Below are the records; copy each line in which "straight" occurs.

********

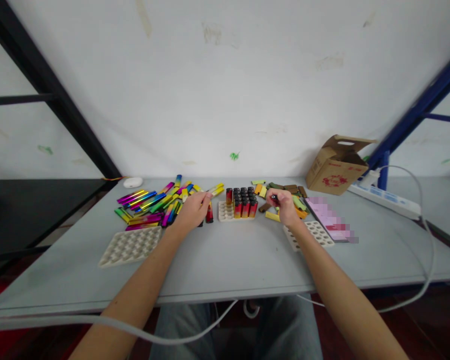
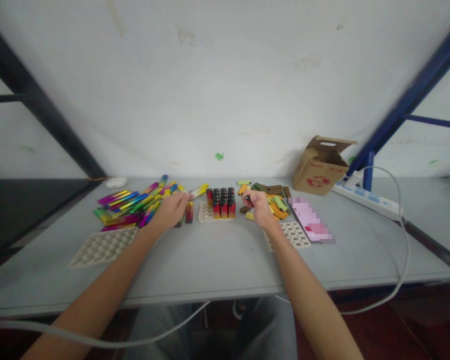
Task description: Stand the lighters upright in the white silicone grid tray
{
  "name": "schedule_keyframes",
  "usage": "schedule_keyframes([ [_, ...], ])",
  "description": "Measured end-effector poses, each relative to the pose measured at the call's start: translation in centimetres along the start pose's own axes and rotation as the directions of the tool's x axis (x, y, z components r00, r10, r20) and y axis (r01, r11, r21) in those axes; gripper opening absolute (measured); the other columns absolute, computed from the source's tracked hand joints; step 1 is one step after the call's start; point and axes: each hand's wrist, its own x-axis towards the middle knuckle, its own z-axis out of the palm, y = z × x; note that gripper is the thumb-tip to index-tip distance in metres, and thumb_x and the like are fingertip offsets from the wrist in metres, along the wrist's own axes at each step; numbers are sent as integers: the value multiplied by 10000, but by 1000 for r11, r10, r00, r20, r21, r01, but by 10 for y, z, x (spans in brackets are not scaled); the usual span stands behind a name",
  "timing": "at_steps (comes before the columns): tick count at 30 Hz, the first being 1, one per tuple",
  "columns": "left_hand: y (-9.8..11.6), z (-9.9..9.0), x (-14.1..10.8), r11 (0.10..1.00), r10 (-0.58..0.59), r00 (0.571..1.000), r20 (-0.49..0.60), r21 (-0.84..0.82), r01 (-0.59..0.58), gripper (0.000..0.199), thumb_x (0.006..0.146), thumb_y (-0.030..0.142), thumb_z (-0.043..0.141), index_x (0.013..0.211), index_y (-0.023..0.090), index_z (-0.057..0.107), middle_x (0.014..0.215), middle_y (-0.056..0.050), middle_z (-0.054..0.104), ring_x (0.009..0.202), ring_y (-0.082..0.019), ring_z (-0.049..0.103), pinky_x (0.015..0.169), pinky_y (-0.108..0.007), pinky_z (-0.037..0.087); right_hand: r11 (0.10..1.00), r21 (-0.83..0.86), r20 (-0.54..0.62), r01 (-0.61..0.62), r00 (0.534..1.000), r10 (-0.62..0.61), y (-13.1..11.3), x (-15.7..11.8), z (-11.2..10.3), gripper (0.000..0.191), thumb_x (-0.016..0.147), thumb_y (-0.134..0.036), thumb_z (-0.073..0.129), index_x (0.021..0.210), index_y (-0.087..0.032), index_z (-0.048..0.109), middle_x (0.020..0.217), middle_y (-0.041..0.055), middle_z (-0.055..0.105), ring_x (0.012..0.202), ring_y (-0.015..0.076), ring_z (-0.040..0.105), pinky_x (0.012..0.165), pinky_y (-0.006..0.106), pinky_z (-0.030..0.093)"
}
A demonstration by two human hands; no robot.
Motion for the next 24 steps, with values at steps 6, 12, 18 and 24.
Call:
schedule_keyframes([
  [6,2,-1,0,1000,-4,1000,-3,2,4,475,968,409,261,848,163,649,946,-124,704,911,-250,632,874,-390,478,984,152,1,-92,996,93,5,2,3,612,803,-757,286,576,-211,445,532,-9,349,476,121,260,463,271,195],
  [12,2,-1,0,1000,8,998,-59,-4,-8,477,970,397,272,861,150,666,915,-117,704,896,-248,641,859,-385,480,907,349,-4,-236,967,253,5,7,6,438,779,-595,385,663,-201,538,520,-17,361,449,117,280,423,249,191],
  [18,3,-2,0,997,56,980,-193,-37,-65,414,976,349,309,923,153,670,910,-96,706,888,-228,641,828,-358,483,833,521,-81,-183,962,262,-7,14,4,270,716,-472,600,804,-219,633,658,12,538,607,153,509,545,284,429],
  [24,18,-3,-5,976,178,929,-325,-62,-209,277,955,322,424,916,168,650,875,-66,698,847,-189,636,803,-325,486,901,385,-89,-200,964,252,-5,9,7,324,653,-437,781,890,-226,714,833,42,732,779,197,667,750,357,539],
])
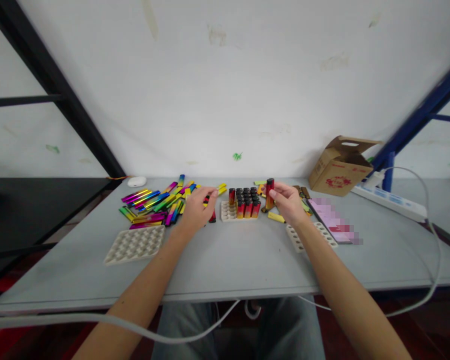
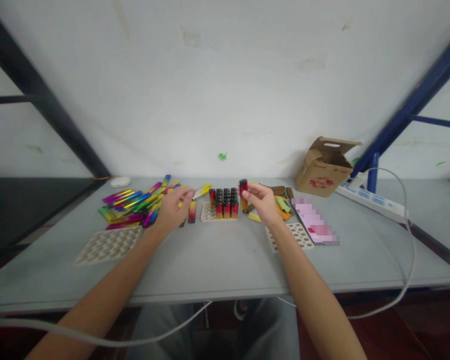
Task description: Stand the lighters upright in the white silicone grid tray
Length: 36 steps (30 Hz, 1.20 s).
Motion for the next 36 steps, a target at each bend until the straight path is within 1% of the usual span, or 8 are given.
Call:
schedule_keyframes([
  [5,34,7,-8,961,278,957,-77,16,-278,173,865,350,591,888,187,642,829,-54,704,821,-198,636,813,-364,477,995,-77,86,61,995,-54,-4,-8,10,245,633,-349,822,827,-214,756,912,64,755,851,229,695,809,395,547],
  [10,62,18,-17,925,368,929,-48,-84,-371,318,810,445,683,989,186,641,884,-75,713,819,-205,649,786,-364,500,956,-140,155,256,960,-234,-7,-12,21,180,615,-360,841,700,-229,751,954,79,744,1017,271,657,957,463,484],
  [14,65,26,-21,932,285,958,-29,-227,-284,295,838,402,670,1027,179,627,934,-86,707,872,-207,659,805,-346,516,909,-140,174,393,913,-368,-4,-12,25,171,595,-332,862,725,-283,761,931,45,723,1079,257,618,1033,493,421],
  [18,65,27,-20,924,181,983,16,-346,-164,250,833,337,688,1016,182,615,942,-65,703,872,-185,661,791,-304,522,898,-146,185,416,903,-388,-2,-13,26,172,619,-297,856,767,-307,770,1079,42,684,1146,247,582,1050,488,403],
  [26,68,19,-13,942,127,992,23,-317,-113,114,856,246,629,944,176,611,826,-24,685,741,-148,640,702,-259,509,879,-232,238,416,901,-364,-5,-19,32,157,767,-367,738,890,-271,754,1126,71,658,1103,235,597,998,447,444],
  [28,64,17,-10,954,80,997,-1,-291,-77,116,843,250,632,923,170,607,808,-25,679,731,-152,638,701,-262,511,873,-296,184,388,920,-346,-4,-16,29,190,844,-389,639,916,-247,743,1096,80,656,1084,224,601,978,418,452],
  [33,40,15,-4,972,-128,992,-10,-201,123,123,855,242,577,949,169,606,838,-32,695,772,-171,658,756,-298,527,810,-551,-106,200,946,-306,10,-2,11,267,865,-401,555,863,-189,716,979,97,668,949,226,619,822,363,496],
  [36,22,18,-5,972,-180,982,49,-143,185,102,849,245,580,909,169,610,812,-32,703,769,-188,670,750,-321,533,750,-649,-132,127,952,-275,18,2,3,259,858,-375,533,847,-179,701,933,100,675,923,234,613,771,359,490],
])
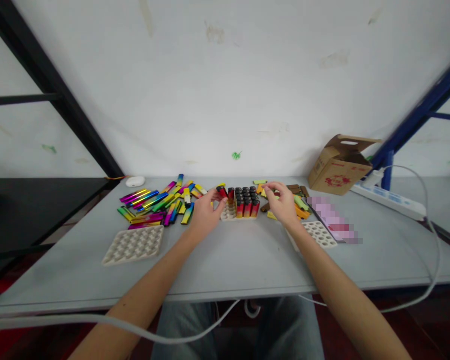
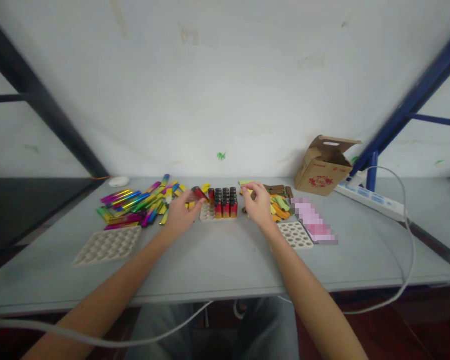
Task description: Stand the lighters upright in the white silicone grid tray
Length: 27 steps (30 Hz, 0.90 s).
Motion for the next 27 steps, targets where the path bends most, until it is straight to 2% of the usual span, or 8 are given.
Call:
schedule_keyframes([
  [5,-17,7,0,1000,9,996,84,26,-11,154,826,236,623,960,167,655,871,-56,729,811,-208,684,779,-351,544,1000,-17,63,25,998,-24,2,-2,3,249,858,-356,522,919,-175,681,990,100,660,848,205,618,723,336,502],
  [9,-18,14,-1,999,13,995,97,-41,-9,212,801,203,648,1004,146,670,895,-69,736,782,-198,690,763,-339,558,997,-34,89,71,994,-68,1,-3,3,227,859,-333,520,922,-178,673,978,100,662,880,214,620,766,348,506],
  [12,-16,15,-1,999,8,990,139,-42,-2,165,808,207,643,959,154,678,861,-52,738,783,-199,690,741,-325,553,996,-45,91,71,994,-67,2,-3,3,218,852,-316,521,913,-174,675,985,102,661,879,216,622,762,355,509],
  [16,-15,16,-1,999,4,987,159,42,-11,74,813,220,641,852,168,675,795,-35,728,752,-198,680,703,-308,535,996,-40,85,75,994,-72,1,-3,3,208,848,-297,525,917,-168,673,987,105,661,877,215,625,758,355,510],
  [22,-14,13,1,981,-29,979,200,192,-10,90,830,243,646,872,166,669,840,-66,719,789,-225,669,717,-328,508,996,-33,85,78,994,-75,-1,-4,3,203,848,-297,525,920,-173,669,978,99,666,873,213,628,748,347,509],
  [27,-14,9,3,956,9,975,222,283,-73,120,862,252,602,775,170,615,780,-63,680,745,-223,644,689,-325,498,997,-32,83,75,994,-72,-1,-4,3,205,849,-308,526,920,-180,669,976,98,661,868,214,629,742,349,513],
])
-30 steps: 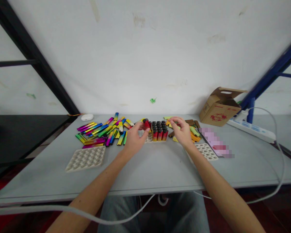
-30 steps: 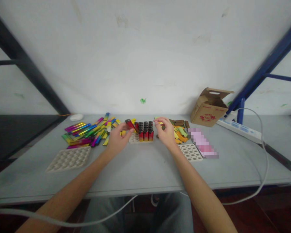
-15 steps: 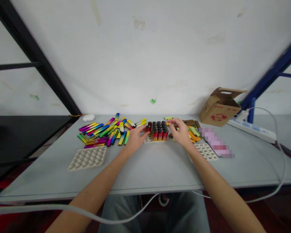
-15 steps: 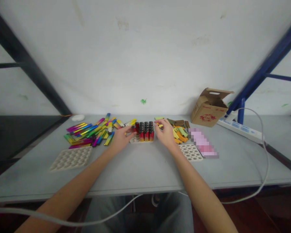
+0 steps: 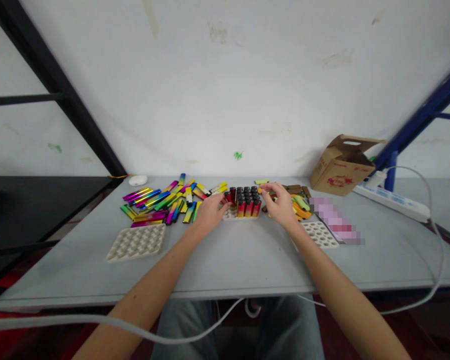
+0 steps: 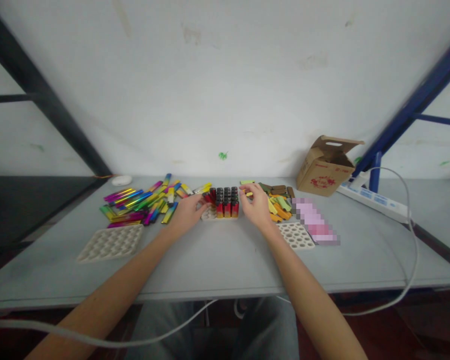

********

OUTPUT FOR THIS TASK —
Motion for the next 36 steps, a target at each bend until the straight path is within 1% of the usual span, or 8 are given.
Motion for the next 27 steps, targets where the path bends most, until it is straight to 2% of the usual span, or 8 are given.

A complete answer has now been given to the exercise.